- Activity -
Lines from the beginning of the entries up to and including the one with "Please trace the outline of the black mat." must be duplicated word for word; leave out all others.

========================================================================

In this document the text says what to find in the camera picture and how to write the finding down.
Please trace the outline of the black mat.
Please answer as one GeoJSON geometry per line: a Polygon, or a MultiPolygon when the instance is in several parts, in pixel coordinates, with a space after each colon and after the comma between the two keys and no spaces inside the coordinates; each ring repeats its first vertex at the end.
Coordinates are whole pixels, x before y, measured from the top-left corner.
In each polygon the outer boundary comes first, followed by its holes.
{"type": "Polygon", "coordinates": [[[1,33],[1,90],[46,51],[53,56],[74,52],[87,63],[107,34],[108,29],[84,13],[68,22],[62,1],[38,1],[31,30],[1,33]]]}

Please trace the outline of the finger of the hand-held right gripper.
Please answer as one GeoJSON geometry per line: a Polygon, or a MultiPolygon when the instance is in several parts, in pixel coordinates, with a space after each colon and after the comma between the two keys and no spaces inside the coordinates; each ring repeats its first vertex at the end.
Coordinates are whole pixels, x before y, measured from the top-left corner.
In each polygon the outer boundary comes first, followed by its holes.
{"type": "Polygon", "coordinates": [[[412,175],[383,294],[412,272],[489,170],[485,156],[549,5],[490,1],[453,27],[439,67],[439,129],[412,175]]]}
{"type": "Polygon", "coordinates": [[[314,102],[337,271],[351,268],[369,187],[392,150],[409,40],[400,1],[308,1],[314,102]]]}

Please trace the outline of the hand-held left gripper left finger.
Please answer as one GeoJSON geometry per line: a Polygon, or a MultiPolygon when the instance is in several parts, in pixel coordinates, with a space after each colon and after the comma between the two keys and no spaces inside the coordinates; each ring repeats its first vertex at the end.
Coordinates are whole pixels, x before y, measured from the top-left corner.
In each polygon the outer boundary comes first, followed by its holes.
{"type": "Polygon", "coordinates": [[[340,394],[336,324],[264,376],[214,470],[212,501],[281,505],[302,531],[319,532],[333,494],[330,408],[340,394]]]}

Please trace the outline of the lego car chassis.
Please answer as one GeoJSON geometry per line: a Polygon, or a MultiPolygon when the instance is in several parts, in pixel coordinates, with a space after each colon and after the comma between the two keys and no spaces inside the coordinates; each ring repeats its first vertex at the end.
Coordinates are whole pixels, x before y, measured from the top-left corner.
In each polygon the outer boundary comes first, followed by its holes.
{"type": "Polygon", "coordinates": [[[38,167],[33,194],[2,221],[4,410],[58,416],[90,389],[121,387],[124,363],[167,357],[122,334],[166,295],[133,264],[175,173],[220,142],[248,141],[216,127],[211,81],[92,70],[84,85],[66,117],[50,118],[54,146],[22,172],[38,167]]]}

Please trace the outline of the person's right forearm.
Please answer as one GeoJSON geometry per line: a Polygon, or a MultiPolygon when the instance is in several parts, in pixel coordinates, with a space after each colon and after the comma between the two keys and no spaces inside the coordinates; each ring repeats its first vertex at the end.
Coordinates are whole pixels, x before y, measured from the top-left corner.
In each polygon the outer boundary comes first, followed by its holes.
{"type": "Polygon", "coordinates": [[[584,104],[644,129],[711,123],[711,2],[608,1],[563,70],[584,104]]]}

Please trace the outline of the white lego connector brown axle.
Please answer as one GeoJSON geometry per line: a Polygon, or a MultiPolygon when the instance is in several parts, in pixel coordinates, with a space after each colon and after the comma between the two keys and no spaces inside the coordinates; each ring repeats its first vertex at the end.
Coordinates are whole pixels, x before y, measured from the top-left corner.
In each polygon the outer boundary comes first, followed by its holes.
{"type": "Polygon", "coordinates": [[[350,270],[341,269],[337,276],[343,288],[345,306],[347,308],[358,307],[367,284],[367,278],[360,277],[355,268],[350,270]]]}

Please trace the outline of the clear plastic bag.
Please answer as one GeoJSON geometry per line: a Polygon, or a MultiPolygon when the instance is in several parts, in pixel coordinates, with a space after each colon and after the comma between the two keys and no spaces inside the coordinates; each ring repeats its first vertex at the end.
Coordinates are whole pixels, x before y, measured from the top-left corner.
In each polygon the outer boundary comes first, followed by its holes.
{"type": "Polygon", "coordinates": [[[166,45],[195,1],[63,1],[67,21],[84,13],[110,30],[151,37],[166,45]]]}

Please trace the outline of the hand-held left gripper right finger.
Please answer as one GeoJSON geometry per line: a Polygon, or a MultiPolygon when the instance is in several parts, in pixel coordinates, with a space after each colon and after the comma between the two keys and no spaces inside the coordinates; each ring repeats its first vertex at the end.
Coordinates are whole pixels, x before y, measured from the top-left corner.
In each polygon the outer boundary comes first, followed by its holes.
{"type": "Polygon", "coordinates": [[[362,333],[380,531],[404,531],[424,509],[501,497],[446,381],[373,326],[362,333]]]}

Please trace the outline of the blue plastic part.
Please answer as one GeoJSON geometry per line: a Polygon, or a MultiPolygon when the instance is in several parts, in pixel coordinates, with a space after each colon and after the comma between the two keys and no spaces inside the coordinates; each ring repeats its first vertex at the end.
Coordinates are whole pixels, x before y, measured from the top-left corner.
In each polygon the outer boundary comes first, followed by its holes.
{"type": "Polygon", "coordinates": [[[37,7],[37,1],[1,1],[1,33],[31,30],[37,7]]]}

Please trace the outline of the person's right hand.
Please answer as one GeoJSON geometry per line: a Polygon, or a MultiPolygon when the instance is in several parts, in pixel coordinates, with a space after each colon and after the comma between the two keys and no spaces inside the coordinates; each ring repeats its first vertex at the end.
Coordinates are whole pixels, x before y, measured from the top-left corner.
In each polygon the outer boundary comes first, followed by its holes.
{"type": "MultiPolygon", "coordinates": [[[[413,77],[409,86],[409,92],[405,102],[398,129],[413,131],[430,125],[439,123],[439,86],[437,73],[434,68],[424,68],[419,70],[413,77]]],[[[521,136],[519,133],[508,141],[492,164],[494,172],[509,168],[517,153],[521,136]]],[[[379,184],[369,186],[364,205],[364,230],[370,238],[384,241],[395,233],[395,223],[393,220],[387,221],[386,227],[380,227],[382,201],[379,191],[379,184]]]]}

========================================================================

- Response for this exercise -
In this document the text says what to find in the camera picture and how to write the finding down.
Please trace the outline of the black mat.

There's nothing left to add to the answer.